Nous sommes les expert·es de notre vie, de notre corps, de nos spécificités et de nos contextes. Je ne connais jamais mieux une situation que la personne que j’accompagne. Je peux lui apporter des éclairages différents, je peux l’aider à comprendre certaines choses, à dénouer certains nœuds, mais jamais je ne sais mieux qu’elle ce qu’elle vit, ressent, est.
Pour moi il est super important de ne pas oublier qu’apporter de l’aide à quelqu’un… C’est pour la personne, pas pour soi. Toutes ces personnes qui infligent leur aide sans jamais vraiment reconnaître la personne qui est en face, sans jamais demander ce dont elle a besoin, voire en refusant d’écouter ce que la personne dit, ne le font pas par altruisme. Quand on annule la personne qu’on aide, on n’est pas dans une démarche bienveillante ou empathique. On est dans une démarche auto-centrée. On veut être la sauveuse, le sauveur. On veut avoir raison, on veut savoir. On veut apporter notre aide.
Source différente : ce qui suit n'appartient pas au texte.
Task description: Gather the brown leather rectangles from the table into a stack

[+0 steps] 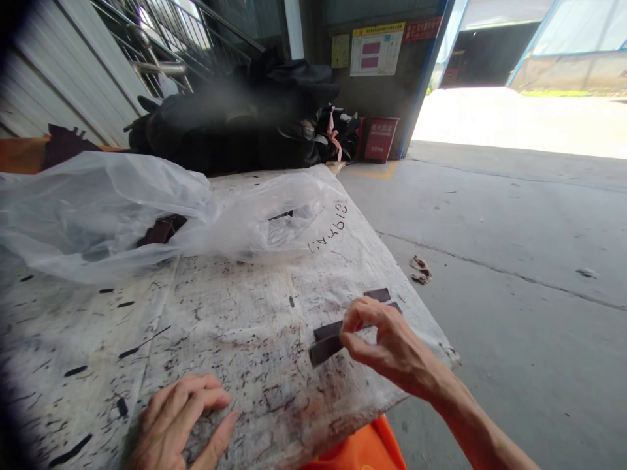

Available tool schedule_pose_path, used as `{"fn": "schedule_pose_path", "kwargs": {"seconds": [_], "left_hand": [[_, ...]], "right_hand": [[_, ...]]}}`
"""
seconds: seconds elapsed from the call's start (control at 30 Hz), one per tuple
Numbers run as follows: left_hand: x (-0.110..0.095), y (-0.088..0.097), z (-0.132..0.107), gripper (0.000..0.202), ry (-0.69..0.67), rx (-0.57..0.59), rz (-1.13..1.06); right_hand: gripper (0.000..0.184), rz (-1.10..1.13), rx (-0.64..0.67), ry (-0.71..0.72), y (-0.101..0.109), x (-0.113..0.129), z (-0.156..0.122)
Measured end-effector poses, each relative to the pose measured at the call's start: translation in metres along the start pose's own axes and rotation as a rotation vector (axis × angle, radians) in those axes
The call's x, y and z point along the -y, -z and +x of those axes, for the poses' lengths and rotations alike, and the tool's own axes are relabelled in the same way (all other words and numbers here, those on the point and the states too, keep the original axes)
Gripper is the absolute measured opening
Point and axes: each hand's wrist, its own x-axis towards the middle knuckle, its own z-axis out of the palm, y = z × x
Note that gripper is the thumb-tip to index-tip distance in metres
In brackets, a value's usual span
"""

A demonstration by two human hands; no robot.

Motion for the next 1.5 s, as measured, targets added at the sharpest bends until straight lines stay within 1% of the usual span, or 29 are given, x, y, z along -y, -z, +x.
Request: {"fn": "schedule_pose_path", "kwargs": {"seconds": [0.07, 0.13, 0.23, 0.3, 0.37, 0.43, 0.47, 0.5, 0.53, 0.57, 0.6, 0.67, 0.7, 0.73, 0.77, 0.8, 0.87, 0.97, 1.13, 1.2, 1.33, 1.4, 1.5], "left_hand": [[-0.003, 0.004, 0.001, 0.005, 0.027, 0.014, -0.021], [-0.007, 0.01, 0.002, 0.002, 0.058, 0.045, -0.066], [-0.013, 0.018, 0.002, 0.006, 0.064, 0.062, -0.114], [-0.019, 0.024, 0.003, 0.008, 0.043, 0.051, -0.099], [-0.025, 0.032, 0.003, 0.008, 0.027, 0.001, -0.046], [-0.033, 0.042, 0.004, 0.006, 0.039, -0.104, -0.019], [-0.037, 0.047, 0.005, 0.006, 0.062, -0.157, -0.043], [-0.041, 0.053, 0.006, 0.006, 0.106, -0.188, -0.097], [-0.045, 0.058, 0.007, 0.006, 0.177, -0.176, -0.176], [-0.05, 0.061, 0.007, 0.01, 0.27, -0.116, -0.277], [-0.054, 0.063, 0.007, 0.016, 0.377, -0.016, -0.391], [-0.06, 0.062, 0.006, 0.026, 0.586, 0.225, -0.622], [-0.062, 0.059, 0.005, 0.026, 0.677, 0.315, -0.729], [-0.063, 0.055, 0.003, 0.026, 0.756, 0.368, -0.827], [-0.064, 0.051, 0.002, 0.027, 0.825, 0.383, -0.911], [-0.064, 0.047, 0.001, 0.029, 0.887, 0.369, -0.979], [-0.064, 0.042, 0.0, 0.031, 0.973, 0.308, -1.083], [-0.063, 0.04, 0.0, 0.031, 0.995, 0.248, -1.141], [-0.063, 0.045, -0.001, 0.026, 0.971, 0.259, -1.138], [-0.064, 0.046, -0.003, 0.025, 0.99, 0.26, -1.226], [-0.065, 0.044, -0.005, 0.024, 1.065, 0.25, -1.435], [-0.064, 0.043, -0.005, 0.024, 1.076, 0.254, -1.472], [-0.058, 0.046, -0.005, 0.031, 1.031, 0.307, -1.478]], "right_hand": [[0.011, 0.301, 0.075, -0.03, -0.007, 0.012, -0.012], [0.013, 0.512, 0.088, -0.075, -0.018, 0.018, -0.021], [0.018, 0.692, 0.085, -0.17, -0.038, 0.023, -0.029], [0.02, 0.769, 0.119, -0.246, -0.051, 0.028, -0.033], [0.022, 0.822, 0.174, -0.313, -0.062, 0.035, -0.037], [0.022, 0.839, 0.221, -0.354, -0.068, 0.043, -0.04], [0.023, 0.832, 0.234, -0.362, -0.07, 0.047, -0.041], [0.023, 0.815, 0.239, -0.362, -0.072, 0.051, -0.042], [0.023, 0.787, 0.239, -0.355, -0.073, 0.055, -0.042], [0.022, 0.753, 0.235, -0.341, -0.074, 0.059, -0.042], [0.021, 0.721, 0.226, -0.324, -0.075, 0.062, -0.042], [0.02, 0.692, 0.209, -0.299, -0.076, 0.068, -0.042], [0.021, 0.718, 0.216, -0.3, -0.077, 0.069, -0.041], [0.024, 0.77, 0.232, -0.311, -0.078, 0.07, -0.041], [0.028, 0.838, 0.244, -0.332, -0.08, 0.069, -0.041], [0.032, 0.907, 0.245, -0.357, -0.082, 0.068, -0.041], [0.037, 1.02, 0.211, -0.405, -0.088, 0.066, -0.042], [0.041, 1.104, 0.18, -0.435, -0.1, 0.065, -0.048], [0.037, 1.269, 0.255, -0.45, -0.115, 0.071, -0.055], [0.034, 1.374, 0.298, -0.442, -0.118, 0.072, -0.055], [0.03, 1.583, 0.34, -0.445, -0.123, 0.069, -0.054], [0.03, 1.626, 0.349, -0.454, -0.124, 0.068, -0.052], [0.03, 1.609, 0.347, -0.474, -0.124, 0.067, -0.051]]}}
On ne cherche pas à vraiment aider.
Et y a plein de raisons d’être dans cet état d’esprit. Attention, je ne dis pas que toutes les personnes qui infligent de l’aide le font pour des raisons horribles et sont des monstres. Mais les raisons concernent les personnes qui infligent leur aide, alors que quand on aide quelqu’un, ce qui compte c’est la personne qu’on aide.
Beaucoup de gens ne supportent pas de ne pas proposer des solutions quand on leur évoque un problème. Du coup, elles infligent une aide qui n’est pas adaptée (le mec qui me dit de faire du sport pour mon asthme) et qui n’est pas demandée (me parler de la RQTH quand je demande des pistes pour des entreprises en télétravail total) et qui parfois peut être dangereuse (quand les gens poussent des personnes qui utilisent des fauteuils roulants sans leur demander et les blessent). Sauf qu’en fait, il vaut mieux pas d’aide qu’une aide inutile voire dangereuse.
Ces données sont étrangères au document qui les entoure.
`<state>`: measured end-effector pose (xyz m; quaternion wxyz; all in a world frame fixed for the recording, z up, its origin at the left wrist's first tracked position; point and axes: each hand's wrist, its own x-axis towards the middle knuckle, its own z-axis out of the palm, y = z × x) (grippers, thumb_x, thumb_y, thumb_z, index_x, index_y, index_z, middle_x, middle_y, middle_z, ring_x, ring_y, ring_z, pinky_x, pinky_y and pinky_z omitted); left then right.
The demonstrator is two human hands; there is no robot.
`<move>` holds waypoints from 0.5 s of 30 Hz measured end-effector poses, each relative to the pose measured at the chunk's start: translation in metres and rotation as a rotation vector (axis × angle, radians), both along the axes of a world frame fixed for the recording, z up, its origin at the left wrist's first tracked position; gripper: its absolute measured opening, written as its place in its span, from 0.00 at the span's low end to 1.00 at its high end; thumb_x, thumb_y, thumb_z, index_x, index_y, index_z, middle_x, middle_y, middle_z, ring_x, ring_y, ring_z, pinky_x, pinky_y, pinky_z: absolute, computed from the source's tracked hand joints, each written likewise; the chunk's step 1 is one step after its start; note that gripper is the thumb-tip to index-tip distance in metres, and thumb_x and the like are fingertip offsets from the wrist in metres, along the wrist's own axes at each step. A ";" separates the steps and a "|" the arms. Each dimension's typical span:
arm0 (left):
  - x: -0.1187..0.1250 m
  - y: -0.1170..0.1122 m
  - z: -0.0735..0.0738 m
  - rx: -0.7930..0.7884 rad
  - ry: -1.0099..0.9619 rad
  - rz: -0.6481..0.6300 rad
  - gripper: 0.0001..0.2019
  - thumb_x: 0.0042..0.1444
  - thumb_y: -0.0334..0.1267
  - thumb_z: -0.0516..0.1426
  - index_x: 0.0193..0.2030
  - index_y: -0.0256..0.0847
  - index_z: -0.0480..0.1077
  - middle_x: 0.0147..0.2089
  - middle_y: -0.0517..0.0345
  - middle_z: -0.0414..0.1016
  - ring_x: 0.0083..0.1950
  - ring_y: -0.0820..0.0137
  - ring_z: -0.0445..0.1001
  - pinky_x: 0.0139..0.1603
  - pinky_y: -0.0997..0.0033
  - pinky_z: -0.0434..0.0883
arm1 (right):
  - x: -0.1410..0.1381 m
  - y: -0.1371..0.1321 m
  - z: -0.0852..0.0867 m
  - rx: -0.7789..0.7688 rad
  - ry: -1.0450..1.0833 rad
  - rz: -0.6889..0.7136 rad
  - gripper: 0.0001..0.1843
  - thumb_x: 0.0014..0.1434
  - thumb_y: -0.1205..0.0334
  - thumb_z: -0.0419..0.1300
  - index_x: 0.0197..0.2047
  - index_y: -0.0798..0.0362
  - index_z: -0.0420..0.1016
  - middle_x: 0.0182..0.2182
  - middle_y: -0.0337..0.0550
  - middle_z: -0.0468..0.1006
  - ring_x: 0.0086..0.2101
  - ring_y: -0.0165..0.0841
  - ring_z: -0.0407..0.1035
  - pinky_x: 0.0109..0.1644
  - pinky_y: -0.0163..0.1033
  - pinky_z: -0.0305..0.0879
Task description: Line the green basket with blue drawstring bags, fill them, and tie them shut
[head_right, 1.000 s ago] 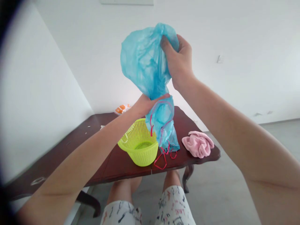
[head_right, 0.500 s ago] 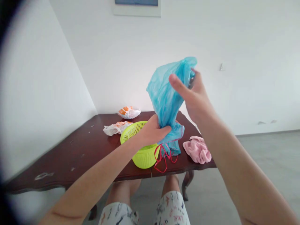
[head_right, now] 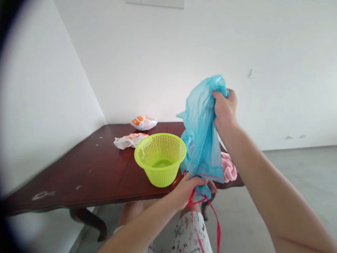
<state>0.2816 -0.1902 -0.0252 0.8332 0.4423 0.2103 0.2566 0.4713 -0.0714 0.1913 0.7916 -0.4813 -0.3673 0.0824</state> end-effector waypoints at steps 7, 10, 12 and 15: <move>0.013 0.011 -0.070 -0.101 -0.022 0.094 0.21 0.48 0.55 0.69 0.46 0.47 0.81 0.43 0.44 0.90 0.41 0.55 0.88 0.46 0.59 0.76 | 0.042 0.097 -0.080 -0.392 -0.043 -0.193 0.17 0.65 0.62 0.73 0.53 0.48 0.74 0.43 0.41 0.82 0.46 0.40 0.81 0.50 0.41 0.83; 0.002 0.007 -0.102 -0.041 0.066 0.074 0.30 0.52 0.56 0.71 0.61 0.51 0.78 0.53 0.44 0.90 0.45 0.56 0.90 0.46 0.61 0.75 | 0.057 0.137 -0.124 -0.539 -0.068 -0.171 0.19 0.65 0.62 0.72 0.57 0.50 0.76 0.47 0.48 0.85 0.49 0.45 0.82 0.56 0.46 0.85; -0.017 0.004 -0.131 0.039 0.098 0.035 0.34 0.57 0.59 0.71 0.67 0.52 0.74 0.59 0.42 0.89 0.45 0.58 0.90 0.46 0.62 0.74 | 0.063 0.156 -0.153 -0.623 -0.110 -0.116 0.29 0.66 0.59 0.73 0.67 0.52 0.75 0.55 0.55 0.87 0.56 0.49 0.83 0.62 0.52 0.85; -0.065 0.002 -0.183 0.226 0.153 -0.124 0.42 0.59 0.66 0.73 0.74 0.50 0.71 0.60 0.39 0.88 0.45 0.59 0.87 0.45 0.63 0.72 | 0.067 0.176 -0.195 -0.735 -0.211 0.015 0.57 0.63 0.51 0.78 0.86 0.57 0.60 0.71 0.68 0.82 0.67 0.57 0.80 0.73 0.59 0.81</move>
En bonus : une vidéo d’une conférence faite par Julie Quillé et Romeu Moura sur l’aide infligée, principalement dans le milieu professionnel mais pas que, que j’ai vue live il y a quelques mois à un autre évènement et que j’ai trouvée très cool.
Pour rappel : le covid n’est pas fini, il n’est même pas particulièrement calmé. Y a pas eu de fin de covid. Y a eu une fin de “on prend le covid en compte”. D’ailleurs, c’est une des raisons pour lesquelles le télétravail total n’est pas négociable pour moi. Plus de masque en entreprise, plus d’arrêt pour le covid. C’est le genre de roulette russe à laquelle je ne peux pas jouer (et vous ne devriez pas non plus, parole de covid long !).